• Exercise
Print the data that follows exactly as it stands, from its first line through the line containing "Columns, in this", and stop there.

• Records to use
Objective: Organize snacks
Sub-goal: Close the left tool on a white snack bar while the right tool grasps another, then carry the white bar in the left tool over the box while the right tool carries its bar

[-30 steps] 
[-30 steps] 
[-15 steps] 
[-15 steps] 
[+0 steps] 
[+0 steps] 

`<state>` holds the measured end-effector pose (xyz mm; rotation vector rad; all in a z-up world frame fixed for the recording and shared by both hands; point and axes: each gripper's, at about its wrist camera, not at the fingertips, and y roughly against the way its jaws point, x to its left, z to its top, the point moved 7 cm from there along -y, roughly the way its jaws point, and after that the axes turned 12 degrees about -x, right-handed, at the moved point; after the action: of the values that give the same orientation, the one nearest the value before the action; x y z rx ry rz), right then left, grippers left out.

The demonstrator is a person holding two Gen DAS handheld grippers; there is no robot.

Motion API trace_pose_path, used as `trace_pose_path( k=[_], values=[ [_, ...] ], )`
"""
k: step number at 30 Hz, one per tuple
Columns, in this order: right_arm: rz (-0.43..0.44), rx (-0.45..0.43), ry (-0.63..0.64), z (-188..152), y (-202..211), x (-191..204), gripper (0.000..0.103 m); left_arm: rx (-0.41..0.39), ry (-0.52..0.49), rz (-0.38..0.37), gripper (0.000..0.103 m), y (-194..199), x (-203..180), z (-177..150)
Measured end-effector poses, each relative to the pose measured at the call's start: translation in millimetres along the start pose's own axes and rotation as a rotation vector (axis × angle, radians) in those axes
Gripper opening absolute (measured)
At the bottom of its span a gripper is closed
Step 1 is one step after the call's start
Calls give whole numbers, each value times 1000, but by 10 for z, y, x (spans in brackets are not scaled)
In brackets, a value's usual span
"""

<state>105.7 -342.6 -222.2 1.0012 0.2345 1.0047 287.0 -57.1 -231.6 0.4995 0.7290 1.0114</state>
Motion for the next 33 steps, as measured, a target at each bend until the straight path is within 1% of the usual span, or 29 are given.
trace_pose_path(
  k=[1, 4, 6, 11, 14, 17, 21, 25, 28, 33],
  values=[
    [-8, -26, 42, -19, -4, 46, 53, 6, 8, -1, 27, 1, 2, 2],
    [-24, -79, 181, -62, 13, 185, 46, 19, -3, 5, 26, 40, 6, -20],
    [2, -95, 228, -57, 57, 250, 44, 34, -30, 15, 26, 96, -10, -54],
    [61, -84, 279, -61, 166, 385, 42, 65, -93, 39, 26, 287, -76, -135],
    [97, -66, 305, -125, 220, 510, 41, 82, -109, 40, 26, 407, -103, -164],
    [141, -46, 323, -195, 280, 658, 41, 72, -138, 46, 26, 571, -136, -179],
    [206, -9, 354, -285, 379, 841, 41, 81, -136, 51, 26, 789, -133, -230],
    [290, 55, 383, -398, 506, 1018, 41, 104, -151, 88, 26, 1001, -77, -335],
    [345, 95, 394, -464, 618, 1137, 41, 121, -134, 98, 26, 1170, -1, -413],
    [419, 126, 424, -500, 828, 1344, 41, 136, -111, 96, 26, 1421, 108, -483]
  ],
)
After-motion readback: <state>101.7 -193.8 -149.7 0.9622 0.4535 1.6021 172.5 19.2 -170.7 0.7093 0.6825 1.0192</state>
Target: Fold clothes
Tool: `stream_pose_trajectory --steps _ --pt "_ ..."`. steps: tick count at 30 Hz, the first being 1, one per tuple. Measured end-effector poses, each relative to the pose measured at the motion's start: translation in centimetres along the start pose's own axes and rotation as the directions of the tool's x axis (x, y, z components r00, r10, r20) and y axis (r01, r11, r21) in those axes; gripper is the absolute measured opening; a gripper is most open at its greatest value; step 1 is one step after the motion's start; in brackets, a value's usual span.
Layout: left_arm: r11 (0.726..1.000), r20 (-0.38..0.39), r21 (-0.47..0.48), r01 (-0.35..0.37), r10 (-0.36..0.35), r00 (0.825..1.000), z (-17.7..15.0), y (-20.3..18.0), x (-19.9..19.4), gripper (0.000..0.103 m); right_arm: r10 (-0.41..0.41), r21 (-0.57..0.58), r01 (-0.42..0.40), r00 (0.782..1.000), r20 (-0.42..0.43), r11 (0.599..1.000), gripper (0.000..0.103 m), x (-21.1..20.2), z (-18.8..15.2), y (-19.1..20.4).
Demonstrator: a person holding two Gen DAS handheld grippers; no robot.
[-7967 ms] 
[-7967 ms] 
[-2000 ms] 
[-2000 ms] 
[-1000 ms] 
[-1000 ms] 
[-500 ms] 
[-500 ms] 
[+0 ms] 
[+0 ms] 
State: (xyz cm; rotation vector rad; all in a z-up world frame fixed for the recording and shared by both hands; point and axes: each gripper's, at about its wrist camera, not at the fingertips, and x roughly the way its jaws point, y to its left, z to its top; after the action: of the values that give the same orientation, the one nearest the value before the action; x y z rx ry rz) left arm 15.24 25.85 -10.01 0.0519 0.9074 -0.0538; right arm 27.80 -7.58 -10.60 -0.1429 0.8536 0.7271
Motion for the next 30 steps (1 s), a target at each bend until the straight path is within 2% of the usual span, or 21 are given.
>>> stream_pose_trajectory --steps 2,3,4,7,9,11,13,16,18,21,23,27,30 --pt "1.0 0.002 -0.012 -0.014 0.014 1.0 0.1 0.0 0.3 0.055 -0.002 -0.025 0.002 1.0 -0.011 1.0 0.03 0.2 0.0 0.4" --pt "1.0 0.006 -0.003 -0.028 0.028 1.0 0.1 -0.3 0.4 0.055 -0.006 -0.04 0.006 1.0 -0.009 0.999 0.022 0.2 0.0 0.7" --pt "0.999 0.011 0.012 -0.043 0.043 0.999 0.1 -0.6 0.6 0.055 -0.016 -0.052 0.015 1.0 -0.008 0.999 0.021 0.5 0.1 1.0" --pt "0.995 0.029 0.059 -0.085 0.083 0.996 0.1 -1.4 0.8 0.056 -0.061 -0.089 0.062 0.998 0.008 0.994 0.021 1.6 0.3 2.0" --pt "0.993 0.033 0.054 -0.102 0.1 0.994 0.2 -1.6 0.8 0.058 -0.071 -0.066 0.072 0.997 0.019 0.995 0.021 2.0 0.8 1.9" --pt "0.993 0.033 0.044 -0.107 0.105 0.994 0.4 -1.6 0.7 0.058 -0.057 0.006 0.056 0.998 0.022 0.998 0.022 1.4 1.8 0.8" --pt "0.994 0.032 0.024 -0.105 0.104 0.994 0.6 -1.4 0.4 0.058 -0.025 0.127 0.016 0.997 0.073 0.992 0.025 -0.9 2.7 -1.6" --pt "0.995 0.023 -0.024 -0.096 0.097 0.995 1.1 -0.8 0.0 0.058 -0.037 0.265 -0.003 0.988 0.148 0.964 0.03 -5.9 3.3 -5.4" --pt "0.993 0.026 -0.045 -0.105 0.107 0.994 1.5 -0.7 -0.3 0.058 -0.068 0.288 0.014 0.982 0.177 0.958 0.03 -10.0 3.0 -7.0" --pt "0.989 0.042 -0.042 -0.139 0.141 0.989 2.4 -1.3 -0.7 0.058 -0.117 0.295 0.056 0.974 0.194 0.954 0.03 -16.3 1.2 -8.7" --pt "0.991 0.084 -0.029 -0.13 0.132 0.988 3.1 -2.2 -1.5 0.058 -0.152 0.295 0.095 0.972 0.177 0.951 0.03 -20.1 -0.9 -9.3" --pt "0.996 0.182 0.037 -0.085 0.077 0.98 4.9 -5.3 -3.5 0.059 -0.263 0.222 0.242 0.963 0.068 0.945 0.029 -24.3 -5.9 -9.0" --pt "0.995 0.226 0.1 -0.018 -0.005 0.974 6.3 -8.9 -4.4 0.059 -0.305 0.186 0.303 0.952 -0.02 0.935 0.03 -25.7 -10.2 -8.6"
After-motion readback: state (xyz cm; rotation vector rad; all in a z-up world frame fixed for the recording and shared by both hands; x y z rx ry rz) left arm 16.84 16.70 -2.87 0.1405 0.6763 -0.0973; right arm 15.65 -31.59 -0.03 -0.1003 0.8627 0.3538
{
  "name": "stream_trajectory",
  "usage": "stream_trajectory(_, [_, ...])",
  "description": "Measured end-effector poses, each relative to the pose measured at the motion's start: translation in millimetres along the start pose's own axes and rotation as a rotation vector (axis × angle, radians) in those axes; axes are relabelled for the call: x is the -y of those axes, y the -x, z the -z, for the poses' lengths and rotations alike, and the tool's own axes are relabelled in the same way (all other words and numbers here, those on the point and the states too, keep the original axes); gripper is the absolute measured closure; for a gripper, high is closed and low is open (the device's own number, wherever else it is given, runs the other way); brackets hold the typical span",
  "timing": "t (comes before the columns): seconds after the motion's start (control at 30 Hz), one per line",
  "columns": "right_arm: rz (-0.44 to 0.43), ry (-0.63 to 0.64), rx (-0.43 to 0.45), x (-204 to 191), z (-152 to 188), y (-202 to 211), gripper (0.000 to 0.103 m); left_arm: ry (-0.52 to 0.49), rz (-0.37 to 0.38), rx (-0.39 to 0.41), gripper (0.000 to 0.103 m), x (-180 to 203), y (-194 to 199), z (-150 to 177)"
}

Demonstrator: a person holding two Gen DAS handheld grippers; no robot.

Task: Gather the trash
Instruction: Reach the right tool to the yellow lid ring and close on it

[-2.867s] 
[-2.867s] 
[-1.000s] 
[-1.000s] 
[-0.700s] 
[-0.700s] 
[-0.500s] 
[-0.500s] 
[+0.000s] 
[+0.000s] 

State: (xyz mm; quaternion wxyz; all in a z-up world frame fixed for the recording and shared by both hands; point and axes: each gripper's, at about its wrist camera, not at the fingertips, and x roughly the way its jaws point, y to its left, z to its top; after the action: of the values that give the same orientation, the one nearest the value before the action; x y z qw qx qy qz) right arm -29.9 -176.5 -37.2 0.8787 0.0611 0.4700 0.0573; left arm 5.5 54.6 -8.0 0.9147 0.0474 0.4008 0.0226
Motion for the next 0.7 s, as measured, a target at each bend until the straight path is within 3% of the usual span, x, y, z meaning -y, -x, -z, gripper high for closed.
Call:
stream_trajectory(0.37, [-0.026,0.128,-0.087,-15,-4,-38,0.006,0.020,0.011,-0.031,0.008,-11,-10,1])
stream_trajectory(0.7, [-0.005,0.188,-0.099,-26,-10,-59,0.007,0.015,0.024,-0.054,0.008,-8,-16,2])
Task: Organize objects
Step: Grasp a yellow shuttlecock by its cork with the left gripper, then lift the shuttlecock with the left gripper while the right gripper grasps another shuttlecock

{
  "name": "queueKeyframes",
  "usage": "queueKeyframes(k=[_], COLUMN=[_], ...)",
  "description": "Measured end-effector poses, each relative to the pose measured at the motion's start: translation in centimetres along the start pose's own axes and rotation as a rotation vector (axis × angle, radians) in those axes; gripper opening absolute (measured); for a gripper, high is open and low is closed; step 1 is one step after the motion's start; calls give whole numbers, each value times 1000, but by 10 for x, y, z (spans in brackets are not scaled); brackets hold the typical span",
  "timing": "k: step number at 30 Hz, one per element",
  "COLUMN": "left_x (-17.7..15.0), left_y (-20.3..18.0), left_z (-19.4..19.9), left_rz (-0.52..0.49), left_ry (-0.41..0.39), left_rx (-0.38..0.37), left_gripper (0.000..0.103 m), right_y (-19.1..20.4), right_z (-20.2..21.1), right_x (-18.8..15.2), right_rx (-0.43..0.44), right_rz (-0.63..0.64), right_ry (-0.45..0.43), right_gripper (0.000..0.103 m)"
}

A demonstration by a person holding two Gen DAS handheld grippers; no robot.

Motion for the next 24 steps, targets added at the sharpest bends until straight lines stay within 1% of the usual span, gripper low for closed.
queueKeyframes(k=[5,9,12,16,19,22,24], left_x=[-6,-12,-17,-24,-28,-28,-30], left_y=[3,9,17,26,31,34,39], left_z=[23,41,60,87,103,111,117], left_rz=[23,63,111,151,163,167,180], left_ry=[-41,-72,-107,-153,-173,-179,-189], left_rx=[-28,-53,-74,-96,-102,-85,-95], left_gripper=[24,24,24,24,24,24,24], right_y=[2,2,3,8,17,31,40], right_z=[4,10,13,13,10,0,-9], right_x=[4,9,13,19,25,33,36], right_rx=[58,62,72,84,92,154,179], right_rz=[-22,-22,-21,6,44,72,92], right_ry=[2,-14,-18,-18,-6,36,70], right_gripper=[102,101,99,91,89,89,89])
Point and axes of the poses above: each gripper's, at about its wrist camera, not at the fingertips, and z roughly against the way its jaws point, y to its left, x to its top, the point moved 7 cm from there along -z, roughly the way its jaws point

• Task answer
Objective: Organize snacks
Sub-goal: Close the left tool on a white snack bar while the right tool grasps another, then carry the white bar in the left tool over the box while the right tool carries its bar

[-30 steps] 
[-30 steps] 
[-15 steps] 
[-15 steps] 
[+0 steps] 
[+0 steps] 

`<state>` holds the measured end-effector pose (xyz mm; rotation vector rad; all in a z-up world frame fixed for the recording and shared by both hands; point and axes: each gripper's, at about its wrist camera, not at the fingertips, and y roughly against the way its jaws point, x to its left, z to its top, the point moved 7 cm from there along -y, roughly the way its jaws point, and after that the axes turned 12 degrees about -x, right-handed, at the moved point; after the action: of the values that give the same orientation, the one nearest the value before the action; x y z rx ry rz), right then left, grippers left out.

The demonstrator is a person holding two Gen DAS handheld grippers; there is no robot.

Motion API trace_pose_path, used as `trace_pose_path( k=[_], values=[ [_, ...] ], )`
"""
k: step number at 30 Hz, one per tuple
Columns, in this order: right_arm: rz (-0.43..0.44), rx (-0.45..0.43), ry (-0.63..0.64), z (-188..152), y (-202..211), x (-191..204), gripper (0.000..0.103 m); left_arm: rx (-0.41..0.39), ry (-0.52..0.49), rz (-0.38..0.37), gripper (0.000..0.103 m), y (-194..199), x (-203..180), z (-177..150)

The answer has been supplied in full.